Transcription of the full listing is required, character for character.

─── Data extract ───

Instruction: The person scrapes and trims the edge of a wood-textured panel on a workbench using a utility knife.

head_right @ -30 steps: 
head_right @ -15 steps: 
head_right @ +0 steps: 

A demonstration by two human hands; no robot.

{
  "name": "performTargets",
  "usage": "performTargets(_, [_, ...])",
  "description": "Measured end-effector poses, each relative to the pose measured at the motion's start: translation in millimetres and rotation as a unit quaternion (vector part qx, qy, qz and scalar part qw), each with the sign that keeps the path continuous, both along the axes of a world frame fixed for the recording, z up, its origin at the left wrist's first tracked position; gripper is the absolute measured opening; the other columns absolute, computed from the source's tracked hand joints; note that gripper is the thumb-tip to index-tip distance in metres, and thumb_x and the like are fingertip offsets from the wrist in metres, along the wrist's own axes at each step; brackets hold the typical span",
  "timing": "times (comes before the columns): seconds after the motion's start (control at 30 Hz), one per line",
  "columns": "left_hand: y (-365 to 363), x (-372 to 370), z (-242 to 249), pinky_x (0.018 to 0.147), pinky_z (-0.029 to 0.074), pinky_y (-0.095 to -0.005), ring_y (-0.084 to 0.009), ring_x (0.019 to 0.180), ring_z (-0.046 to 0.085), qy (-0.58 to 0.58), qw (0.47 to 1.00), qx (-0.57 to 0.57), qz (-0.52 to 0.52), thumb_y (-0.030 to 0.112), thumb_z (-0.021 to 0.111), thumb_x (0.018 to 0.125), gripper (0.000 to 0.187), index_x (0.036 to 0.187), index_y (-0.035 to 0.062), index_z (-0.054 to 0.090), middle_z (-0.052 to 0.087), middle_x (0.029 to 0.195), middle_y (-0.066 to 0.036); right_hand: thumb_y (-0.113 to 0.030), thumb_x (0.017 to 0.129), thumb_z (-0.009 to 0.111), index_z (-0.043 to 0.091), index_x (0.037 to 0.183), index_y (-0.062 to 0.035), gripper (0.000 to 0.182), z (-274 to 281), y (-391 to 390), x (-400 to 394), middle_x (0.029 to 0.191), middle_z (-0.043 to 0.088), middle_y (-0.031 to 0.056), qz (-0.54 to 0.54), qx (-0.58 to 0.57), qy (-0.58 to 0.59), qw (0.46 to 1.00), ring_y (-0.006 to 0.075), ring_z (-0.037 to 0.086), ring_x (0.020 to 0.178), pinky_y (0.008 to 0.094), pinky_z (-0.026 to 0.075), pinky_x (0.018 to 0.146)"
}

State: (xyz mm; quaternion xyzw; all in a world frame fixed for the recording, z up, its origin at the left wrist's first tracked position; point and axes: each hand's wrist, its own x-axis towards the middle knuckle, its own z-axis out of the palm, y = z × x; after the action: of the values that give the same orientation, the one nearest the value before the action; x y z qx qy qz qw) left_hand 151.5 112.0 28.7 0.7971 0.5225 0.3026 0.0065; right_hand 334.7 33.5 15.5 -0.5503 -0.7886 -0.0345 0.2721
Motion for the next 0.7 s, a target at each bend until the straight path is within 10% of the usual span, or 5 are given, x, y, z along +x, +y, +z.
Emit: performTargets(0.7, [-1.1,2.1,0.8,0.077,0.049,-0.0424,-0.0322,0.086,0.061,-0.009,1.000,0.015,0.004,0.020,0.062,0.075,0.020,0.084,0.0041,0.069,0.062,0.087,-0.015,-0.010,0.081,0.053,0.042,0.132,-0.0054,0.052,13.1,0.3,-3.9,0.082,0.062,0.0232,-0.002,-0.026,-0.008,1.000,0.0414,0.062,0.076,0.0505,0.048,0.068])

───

Completed task
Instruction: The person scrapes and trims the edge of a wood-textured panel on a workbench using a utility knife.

head_right @ -30 steps: 
head_right @ -15 steps: 
head_right @ +0 steps: 

A demonstration by two human hands; no robot.

{
  "name": "performTargets",
  "usage": "performTargets(_, [_, ...])",
  "description": "Measured end-effector poses, each relative to the pose measured at the motion's start: translation in millimetres and rotation as a unit quaternion (vector part qx, qy, qz and scalar part qw), each with the sign that keeps the path continuous, both along the axes of a world frame fixed for the recording, z up, its origin at the left wrist's first tracked position; gripper is the absolute measured opening; the other columns absolute, computed from the source's tracked hand joints; note that gripper is the thumb-tip to index-tip distance in metres, and thumb_x and the like are fingertip offsets from the wrist in metres, along the wrist's own axes at each step; brackets hold the typical span",
  "timing": "times (comes before the columns): seconds after the motion's start (control at 30 Hz), one per line",
  "columns": "left_hand: y (-365 to 363), x (-372 to 370), z (-242 to 249), pinky_x (0.018 to 0.147), pinky_z (-0.029 to 0.074), pinky_y (-0.095 to -0.005), ring_y (-0.084 to 0.009), ring_x (0.019 to 0.180), ring_z (-0.046 to 0.085), qy (-0.58 to 0.58), qw (0.47 to 1.00), qx (-0.57 to 0.57), qz (-0.52 to 0.52), thumb_y (-0.030 to 0.112), thumb_z (-0.021 to 0.111), thumb_x (0.018 to 0.125), gripper (0.000 to 0.187), index_x (0.036 to 0.187), index_y (-0.035 to 0.062), index_z (-0.054 to 0.090), middle_z (-0.052 to 0.087), middle_x (0.029 to 0.195), middle_y (-0.066 to 0.036); right_hand: thumb_y (-0.113 to 0.030), thumb_x (0.017 to 0.129), thumb_z (-0.009 to 0.111), index_z (-0.043 to 0.091), index_x (0.037 to 0.183), index_y (-0.062 to 0.035), gripper (0.000 to 0.182), z (-274 to 281), y (-391 to 390), x (-400 to 394), middle_x (0.029 to 0.191), middle_z (-0.043 to 0.088), middle_y (-0.031 to 0.056), qz (-0.54 to 0.54), qx (-0.58 to 0.57), qy (-0.58 to 0.59), qw (0.46 to 1.00), ring_y (-0.006 to 0.075), ring_z (-0.037 to 0.086), ring_x (0.020 to 0.178), pinky_y (0.008 to 0.094), pinky_z (-0.026 to 0.075), pinky_x (0.018 to 0.146)"
}

State: (xyz mm; quaternion xyzw; all in a world frame fixed for the recording, z up, its origin at the left wrist's first tracked position; point and axes: each hand's wrist, its own x-axis towards the middle knuckle, its own z-axis out of the palm, y = z × x; after the action: of the values that give the same orientation, the one nearest the value before the action; x y z qx qy qz qw) left_hand 151.5 112.0 28.7 0.7971 0.5225 0.3026 0.0065; right_hand 334.7 33.5 15.5 -0.5503 -0.7886 -0.0345 0.2721
Motion for the next 0.7 s, a target at each bend until the straight path is within 10% of the usual span, or 5 are given, x, y, z along +x, +y, +z.
Emit: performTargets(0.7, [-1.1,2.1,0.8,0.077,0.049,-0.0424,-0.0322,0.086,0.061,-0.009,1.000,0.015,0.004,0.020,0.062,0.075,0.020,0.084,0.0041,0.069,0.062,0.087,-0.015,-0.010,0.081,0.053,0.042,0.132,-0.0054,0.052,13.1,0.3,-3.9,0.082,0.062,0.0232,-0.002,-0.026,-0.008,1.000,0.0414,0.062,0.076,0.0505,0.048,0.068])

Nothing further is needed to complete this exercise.